___ Data provided

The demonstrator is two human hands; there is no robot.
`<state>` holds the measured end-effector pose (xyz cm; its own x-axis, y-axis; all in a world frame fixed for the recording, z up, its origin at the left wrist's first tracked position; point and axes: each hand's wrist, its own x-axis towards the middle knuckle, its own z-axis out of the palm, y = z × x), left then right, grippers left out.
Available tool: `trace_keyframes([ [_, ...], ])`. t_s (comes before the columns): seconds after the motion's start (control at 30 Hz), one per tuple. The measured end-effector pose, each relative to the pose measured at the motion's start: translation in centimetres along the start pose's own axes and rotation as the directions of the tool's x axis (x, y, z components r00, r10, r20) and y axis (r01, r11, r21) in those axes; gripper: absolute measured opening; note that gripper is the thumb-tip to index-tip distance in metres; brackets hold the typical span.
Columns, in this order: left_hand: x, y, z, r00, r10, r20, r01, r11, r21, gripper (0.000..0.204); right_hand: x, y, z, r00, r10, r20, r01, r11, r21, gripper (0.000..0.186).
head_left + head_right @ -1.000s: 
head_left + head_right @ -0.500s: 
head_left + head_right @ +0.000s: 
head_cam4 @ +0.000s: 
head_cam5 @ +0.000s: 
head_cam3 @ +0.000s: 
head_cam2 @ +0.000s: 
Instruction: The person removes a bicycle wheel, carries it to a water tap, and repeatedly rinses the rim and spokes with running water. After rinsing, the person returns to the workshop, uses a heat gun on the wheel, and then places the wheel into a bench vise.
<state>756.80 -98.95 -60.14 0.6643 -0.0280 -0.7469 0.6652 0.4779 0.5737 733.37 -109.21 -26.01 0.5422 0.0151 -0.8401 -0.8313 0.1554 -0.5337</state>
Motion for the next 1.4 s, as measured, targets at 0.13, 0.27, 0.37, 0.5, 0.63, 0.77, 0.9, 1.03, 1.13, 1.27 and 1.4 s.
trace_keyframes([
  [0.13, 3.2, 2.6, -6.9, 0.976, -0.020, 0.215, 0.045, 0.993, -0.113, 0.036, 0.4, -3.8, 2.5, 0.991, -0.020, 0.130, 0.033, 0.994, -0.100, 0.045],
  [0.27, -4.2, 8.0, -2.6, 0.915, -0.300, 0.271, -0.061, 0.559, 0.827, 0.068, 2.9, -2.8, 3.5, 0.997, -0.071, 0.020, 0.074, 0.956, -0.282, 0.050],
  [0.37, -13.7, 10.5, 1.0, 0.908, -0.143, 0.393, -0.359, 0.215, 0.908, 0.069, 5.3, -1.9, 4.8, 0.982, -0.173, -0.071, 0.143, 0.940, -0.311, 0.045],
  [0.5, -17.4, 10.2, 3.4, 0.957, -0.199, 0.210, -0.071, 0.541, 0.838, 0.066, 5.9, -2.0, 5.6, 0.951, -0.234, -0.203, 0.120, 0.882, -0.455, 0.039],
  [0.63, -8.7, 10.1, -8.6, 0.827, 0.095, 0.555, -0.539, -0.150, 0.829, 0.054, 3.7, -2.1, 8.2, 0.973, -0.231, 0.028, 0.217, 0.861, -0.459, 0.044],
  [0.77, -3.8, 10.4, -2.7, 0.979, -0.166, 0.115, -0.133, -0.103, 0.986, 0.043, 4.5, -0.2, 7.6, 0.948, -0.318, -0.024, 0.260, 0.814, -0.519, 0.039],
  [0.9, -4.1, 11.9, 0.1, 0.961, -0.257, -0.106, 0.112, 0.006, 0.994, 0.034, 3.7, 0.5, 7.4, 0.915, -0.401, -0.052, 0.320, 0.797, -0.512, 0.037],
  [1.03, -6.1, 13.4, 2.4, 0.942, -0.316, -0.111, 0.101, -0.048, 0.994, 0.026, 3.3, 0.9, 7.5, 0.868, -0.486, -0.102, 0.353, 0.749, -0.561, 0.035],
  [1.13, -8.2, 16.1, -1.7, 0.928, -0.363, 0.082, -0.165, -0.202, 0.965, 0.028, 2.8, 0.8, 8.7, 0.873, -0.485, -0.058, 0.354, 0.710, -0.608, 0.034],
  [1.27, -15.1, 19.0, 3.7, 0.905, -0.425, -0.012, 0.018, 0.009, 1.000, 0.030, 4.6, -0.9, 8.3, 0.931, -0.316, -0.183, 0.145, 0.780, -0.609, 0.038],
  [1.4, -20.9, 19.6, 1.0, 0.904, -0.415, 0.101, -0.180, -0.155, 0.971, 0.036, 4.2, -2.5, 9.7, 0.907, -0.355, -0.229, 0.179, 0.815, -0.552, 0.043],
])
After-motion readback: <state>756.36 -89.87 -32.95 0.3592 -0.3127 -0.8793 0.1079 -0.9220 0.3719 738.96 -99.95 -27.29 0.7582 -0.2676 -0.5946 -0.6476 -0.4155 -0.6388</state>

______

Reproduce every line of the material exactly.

- _Exercise result_
The demonstrator is two human hands; there is no robot.
`<state>` holds the measured end-effector pose (xyz cm; its own x-axis, y-axis; all in a world frame fixed for the recording, z up, its origin at the left wrist's first tracked position; point and axes: each hand's wrist, its own x-axis towards the middle knuckle, its own z-axis out of the palm, y = z × x), left then right, grippers left out.
Available tool: `trace_keyframes([ [_, ...], ])`. t_s (comes before the columns): seconds after the motion's start (control at 30 Hz), one per tuple. The measured end-effector pose, each relative to the pose measured at the motion's start: translation in centimetres along the start pose's own axes and rotation as the directions of the tool's x axis (x, y, z components r00, r10, r20) and y axis (r01, r11, r21) in those axes; gripper: absolute measured opening; note that gripper is the thumb-tip to index-tip distance in metres; brackets hold the typical span.
Columns, in this order: left_hand: x, y, z, r00, r10, r20, r01, r11, r21, gripper (0.000..0.204); right_hand: x, y, z, r00, r10, r20, r01, r11, r21, gripper (0.000..0.186).
head_left + head_right @ -1.000s: 
head_left + head_right @ -0.500s: 
head_left + head_right @ +0.000s: 
head_cam4 @ +0.000s: 
head_cam5 @ +0.000s: 
head_cam3 @ +0.000s: 
head_cam2 @ +0.000s: 
Instruction: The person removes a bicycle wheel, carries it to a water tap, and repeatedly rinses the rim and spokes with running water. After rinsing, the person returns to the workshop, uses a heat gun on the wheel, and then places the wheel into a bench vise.
<state>756.80 -98.95 -60.14 0.6643 -0.0280 -0.7469 0.6652 0.4779 0.5737 733.37 -109.21 -26.01 0.5422 0.0151 -0.8401 -0.8313 0.1554 -0.5337</state>
Motion for the next 1.4 s, as measured, targets at 0.13, 0.27, 0.37, 0.5, 0.63, 0.77, 0.9, 1.03, 1.13, 1.27 and 1.4 s.
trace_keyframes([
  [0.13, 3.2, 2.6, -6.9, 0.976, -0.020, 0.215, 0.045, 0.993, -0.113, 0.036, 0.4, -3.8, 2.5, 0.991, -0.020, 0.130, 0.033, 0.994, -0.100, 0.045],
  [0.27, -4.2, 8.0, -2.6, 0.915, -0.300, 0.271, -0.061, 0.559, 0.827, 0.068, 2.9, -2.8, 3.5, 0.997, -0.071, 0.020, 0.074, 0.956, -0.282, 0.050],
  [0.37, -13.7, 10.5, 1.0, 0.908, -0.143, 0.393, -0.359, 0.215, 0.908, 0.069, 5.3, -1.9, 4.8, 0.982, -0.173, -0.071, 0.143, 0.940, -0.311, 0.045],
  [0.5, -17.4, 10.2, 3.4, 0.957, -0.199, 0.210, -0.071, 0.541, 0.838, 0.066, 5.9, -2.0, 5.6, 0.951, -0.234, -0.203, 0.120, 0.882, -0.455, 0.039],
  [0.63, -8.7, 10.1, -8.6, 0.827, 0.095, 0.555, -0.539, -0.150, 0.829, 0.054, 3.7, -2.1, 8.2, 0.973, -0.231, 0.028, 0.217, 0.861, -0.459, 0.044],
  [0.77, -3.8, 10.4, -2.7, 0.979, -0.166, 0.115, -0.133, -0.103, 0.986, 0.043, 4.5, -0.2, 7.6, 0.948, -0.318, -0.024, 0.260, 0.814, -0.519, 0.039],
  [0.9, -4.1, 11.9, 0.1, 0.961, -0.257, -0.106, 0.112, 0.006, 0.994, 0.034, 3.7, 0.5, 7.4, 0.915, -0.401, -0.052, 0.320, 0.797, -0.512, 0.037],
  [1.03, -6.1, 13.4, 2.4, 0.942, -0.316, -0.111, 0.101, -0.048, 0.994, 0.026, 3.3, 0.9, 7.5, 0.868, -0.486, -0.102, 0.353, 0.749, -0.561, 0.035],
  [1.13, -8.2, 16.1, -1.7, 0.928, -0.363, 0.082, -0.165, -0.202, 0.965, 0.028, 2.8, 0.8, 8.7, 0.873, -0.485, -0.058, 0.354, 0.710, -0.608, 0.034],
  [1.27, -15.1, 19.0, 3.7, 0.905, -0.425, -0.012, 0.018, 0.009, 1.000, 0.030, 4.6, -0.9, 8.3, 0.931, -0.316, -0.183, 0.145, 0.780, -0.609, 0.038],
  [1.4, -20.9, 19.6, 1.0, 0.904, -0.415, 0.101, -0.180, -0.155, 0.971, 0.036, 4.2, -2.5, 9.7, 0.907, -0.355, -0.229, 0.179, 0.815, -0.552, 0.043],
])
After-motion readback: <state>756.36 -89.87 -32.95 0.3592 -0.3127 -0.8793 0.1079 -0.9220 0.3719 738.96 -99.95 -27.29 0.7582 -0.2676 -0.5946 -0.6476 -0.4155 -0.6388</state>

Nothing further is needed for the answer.